● **REQUIREMENT**:
Return only that part of the material below which starts with the line containing "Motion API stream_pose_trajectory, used" and goes on through the line containing "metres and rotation", restated exactly.
- - - - - - -
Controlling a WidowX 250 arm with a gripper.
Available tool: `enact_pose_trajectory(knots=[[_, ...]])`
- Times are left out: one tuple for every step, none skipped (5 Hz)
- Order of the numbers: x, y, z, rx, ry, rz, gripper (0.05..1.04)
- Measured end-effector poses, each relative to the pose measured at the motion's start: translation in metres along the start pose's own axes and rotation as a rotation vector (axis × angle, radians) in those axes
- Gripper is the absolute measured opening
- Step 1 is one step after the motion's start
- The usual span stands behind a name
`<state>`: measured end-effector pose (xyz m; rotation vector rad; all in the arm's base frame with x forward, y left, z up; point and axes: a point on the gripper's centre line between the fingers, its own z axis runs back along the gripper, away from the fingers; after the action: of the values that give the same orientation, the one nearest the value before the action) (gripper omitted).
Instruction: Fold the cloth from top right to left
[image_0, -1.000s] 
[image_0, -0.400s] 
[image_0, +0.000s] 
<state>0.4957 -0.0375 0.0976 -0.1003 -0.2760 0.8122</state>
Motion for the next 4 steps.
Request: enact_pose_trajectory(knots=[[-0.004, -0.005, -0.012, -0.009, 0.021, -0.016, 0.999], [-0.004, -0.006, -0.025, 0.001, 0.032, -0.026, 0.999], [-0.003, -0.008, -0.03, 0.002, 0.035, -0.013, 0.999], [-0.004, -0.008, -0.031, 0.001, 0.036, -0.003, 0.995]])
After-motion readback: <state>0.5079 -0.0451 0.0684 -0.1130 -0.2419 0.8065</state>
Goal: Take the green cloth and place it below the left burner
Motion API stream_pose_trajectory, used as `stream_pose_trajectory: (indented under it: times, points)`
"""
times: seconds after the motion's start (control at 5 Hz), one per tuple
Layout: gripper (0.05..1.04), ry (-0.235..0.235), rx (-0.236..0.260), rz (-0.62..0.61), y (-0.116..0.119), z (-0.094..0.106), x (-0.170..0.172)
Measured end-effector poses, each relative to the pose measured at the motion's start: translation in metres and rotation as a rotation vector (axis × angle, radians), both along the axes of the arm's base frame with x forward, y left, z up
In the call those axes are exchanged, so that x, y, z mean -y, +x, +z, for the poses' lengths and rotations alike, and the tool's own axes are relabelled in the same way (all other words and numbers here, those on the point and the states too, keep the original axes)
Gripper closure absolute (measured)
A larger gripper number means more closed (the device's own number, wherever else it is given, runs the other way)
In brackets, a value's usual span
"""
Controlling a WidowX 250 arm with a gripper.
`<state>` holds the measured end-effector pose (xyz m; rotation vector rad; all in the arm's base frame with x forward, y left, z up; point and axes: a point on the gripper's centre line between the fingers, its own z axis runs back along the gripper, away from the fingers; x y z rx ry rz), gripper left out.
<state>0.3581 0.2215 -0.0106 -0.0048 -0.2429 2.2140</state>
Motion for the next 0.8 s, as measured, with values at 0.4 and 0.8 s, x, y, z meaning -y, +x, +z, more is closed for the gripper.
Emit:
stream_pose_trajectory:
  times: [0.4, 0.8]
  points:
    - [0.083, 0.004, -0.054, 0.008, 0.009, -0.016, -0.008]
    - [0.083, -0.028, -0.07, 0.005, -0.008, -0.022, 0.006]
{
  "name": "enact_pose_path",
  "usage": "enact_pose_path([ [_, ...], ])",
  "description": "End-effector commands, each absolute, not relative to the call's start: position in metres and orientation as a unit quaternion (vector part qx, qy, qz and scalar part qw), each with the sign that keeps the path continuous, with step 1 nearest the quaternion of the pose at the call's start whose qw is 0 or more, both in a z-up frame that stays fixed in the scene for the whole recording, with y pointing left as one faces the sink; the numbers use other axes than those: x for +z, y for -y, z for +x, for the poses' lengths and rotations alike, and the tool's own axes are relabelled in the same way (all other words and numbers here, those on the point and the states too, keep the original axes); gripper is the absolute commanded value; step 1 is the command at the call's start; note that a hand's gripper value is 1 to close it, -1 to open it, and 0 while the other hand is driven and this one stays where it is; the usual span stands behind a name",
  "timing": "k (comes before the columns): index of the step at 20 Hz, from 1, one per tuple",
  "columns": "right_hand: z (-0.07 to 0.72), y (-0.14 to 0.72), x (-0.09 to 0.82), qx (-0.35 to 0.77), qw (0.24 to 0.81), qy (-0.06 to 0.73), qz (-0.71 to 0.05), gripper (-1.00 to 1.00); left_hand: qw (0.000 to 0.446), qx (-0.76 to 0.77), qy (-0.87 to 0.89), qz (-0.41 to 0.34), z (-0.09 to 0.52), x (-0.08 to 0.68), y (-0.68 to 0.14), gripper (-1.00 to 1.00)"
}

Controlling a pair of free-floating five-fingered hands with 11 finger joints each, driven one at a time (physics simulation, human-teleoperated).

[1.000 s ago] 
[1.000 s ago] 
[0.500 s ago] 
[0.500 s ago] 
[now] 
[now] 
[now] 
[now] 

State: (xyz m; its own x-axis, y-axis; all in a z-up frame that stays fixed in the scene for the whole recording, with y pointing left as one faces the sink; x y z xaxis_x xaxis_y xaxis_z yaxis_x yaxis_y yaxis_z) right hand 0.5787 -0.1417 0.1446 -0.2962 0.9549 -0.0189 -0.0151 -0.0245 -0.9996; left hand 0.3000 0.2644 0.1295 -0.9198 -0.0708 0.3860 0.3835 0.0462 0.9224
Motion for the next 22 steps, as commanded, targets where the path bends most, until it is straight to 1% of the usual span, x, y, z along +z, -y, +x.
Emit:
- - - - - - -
● **RESULT FOR THIS TASK**:
Motion API stream_pose_trajectory, used as `stream_pose_trajectory: (indented under it: times, points)`
"""
times: seconds after the motion's start (control at 5 Hz), one per tuple
Layout: gripper (0.05..1.04), ry (-0.235..0.235), rx (-0.236..0.260), rz (-0.62..0.61), y (-0.116..0.119), z (-0.094..0.106), x (-0.170..0.172)
Measured end-effector poses, each relative to the pose measured at the motion's start: translation in metres and rotation as a rotation vector (axis × angle, radians), both along the axes of the arm's base frame with x forward, y left, z up

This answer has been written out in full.